*What the task asks*: Precise copying is required. Return the data below in full.
○ ○ ○ ○ ○ ○ ○
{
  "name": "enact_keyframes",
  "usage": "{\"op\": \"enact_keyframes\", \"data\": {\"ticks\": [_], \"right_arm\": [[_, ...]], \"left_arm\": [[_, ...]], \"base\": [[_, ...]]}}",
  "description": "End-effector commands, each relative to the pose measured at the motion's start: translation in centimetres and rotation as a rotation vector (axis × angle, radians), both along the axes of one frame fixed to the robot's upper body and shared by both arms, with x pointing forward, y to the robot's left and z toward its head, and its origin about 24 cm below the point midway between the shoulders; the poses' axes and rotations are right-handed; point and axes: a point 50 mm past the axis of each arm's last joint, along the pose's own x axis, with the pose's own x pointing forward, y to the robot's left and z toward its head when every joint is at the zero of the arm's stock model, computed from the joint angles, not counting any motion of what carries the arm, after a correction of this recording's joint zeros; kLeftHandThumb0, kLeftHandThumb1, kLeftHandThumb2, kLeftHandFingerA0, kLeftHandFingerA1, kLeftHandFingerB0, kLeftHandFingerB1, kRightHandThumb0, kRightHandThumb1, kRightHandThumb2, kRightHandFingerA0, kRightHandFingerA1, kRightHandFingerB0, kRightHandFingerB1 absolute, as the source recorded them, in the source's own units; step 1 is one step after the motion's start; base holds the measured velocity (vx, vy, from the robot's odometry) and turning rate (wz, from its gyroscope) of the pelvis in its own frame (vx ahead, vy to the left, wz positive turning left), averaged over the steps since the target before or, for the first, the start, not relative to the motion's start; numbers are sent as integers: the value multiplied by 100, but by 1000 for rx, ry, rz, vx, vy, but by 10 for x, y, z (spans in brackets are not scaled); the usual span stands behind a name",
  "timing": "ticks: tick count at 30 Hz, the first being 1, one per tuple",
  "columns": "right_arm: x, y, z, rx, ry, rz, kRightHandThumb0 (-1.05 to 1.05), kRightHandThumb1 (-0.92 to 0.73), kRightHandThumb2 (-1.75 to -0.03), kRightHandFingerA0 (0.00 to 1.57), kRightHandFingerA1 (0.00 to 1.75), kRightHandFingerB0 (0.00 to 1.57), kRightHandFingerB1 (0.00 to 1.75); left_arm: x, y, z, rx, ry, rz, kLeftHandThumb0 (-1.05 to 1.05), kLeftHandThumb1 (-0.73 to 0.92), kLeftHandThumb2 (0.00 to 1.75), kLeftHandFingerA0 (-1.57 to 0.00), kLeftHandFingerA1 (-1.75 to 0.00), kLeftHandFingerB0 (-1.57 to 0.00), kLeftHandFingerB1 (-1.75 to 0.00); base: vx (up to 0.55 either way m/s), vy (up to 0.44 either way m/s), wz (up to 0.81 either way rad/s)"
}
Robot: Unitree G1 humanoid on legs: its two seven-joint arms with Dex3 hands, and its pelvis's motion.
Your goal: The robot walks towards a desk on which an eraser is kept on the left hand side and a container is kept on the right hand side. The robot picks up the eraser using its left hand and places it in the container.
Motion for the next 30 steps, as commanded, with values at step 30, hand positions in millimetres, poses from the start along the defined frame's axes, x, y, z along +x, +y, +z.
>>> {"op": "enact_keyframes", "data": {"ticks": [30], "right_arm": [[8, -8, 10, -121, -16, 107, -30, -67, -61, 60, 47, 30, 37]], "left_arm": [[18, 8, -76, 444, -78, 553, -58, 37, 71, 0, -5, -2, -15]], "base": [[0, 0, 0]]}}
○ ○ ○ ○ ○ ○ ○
*Written solution*:
{
  "name": "enact_keyframes",
  "usage": "{\"op\": \"enact_keyframes\", \"data\": {\"ticks\": [_], \"right_arm\": [[_, ...]], \"left_arm\": [[_, ...]], \"base\": [[_, ...]]}}",
  "description": "End-effector commands, each relative to the pose measured at the motion's start: translation in centimetres and rotation as a rotation vector (axis × angle, radians), both along the axes of one frame fixed to the robot's upper body and shared by both arms, with x pointing forward, y to the robot's left and z toward its head, and its origin about 24 cm below the point midway between the shoulders; the poses' axes and rotations are right-handed; point and axes: a point 50 mm past the axis of each arm's last joint, along the pose's own x axis, with the pose's own x pointing forward, y to the robot's left and z toward its head when every joint is at the zero of the arm's stock model, computed from the joint angles, not counting any motion of what carries the arm, after a correction of this recording's joint zeros; kLeftHandThumb0, kLeftHandThumb1, kLeftHandThumb2, kLeftHandFingerA0, kLeftHandFingerA1, kLeftHandFingerB0, kLeftHandFingerB1, kRightHandThumb0, kRightHandThumb1, kRightHandThumb2, kRightHandFingerA0, kRightHandFingerA1, kRightHandFingerB0, kRightHandFingerB1 absolute, as the source recorded them, in the source's own units; step 1 is one step after the motion's start; base holds the measured velocity (vx, vy, from the robot's odometry) and turning rate (wz, from its gyroscope) of the pelvis in its own frame (vx ahead, vy to the left, wz positive turning left), averaged over the steps since the target before or, for the first, the start, not relative to the motion's start; numbers are sent as integers: the value multiplied by 100, but by 1000 for rx, ry, rz, vx, vy, but by 10 for x, y, z (spans in brackets are not scaled); the usual span stands behind a name",
  "timing": "ticks: tick count at 30 Hz, the first being 1, one per tuple",
  "columns": "right_arm: x, y, z, rx, ry, rz, kRightHandThumb0 (-1.05 to 1.05), kRightHandThumb1 (-0.92 to 0.73), kRightHandThumb2 (-1.75 to -0.03), kRightHandFingerA0 (0.00 to 1.57), kRightHandFingerA1 (0.00 to 1.75), kRightHandFingerB0 (0.00 to 1.57), kRightHandFingerB1 (0.00 to 1.75); left_arm: x, y, z, rx, ry, rz, kLeftHandThumb0 (-1.05 to 1.05), kLeftHandThumb1 (-0.73 to 0.92), kLeftHandThumb2 (0.00 to 1.75), kLeftHandFingerA0 (-1.57 to 0.00), kLeftHandFingerA1 (-1.75 to 0.00), kLeftHandFingerB0 (-1.57 to 0.00), kLeftHandFingerB1 (-1.75 to 0.00); base: vx (up to 0.55 either way m/s), vy (up to 0.44 either way m/s), wz (up to 0.81 either way rad/s)"
}
Robot: Unitree G1 humanoid on legs: its two seven-joint arms with Dex3 hands, and its pelvis's motion.
Your goal: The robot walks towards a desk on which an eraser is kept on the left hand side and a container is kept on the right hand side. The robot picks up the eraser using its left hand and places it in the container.
Motion for the next 30 steps, as commanded, with values at step 30, hand positions in millimetres, poses from the start along the defined frame's axes, x, y, z along +x, +y, +z.
>>> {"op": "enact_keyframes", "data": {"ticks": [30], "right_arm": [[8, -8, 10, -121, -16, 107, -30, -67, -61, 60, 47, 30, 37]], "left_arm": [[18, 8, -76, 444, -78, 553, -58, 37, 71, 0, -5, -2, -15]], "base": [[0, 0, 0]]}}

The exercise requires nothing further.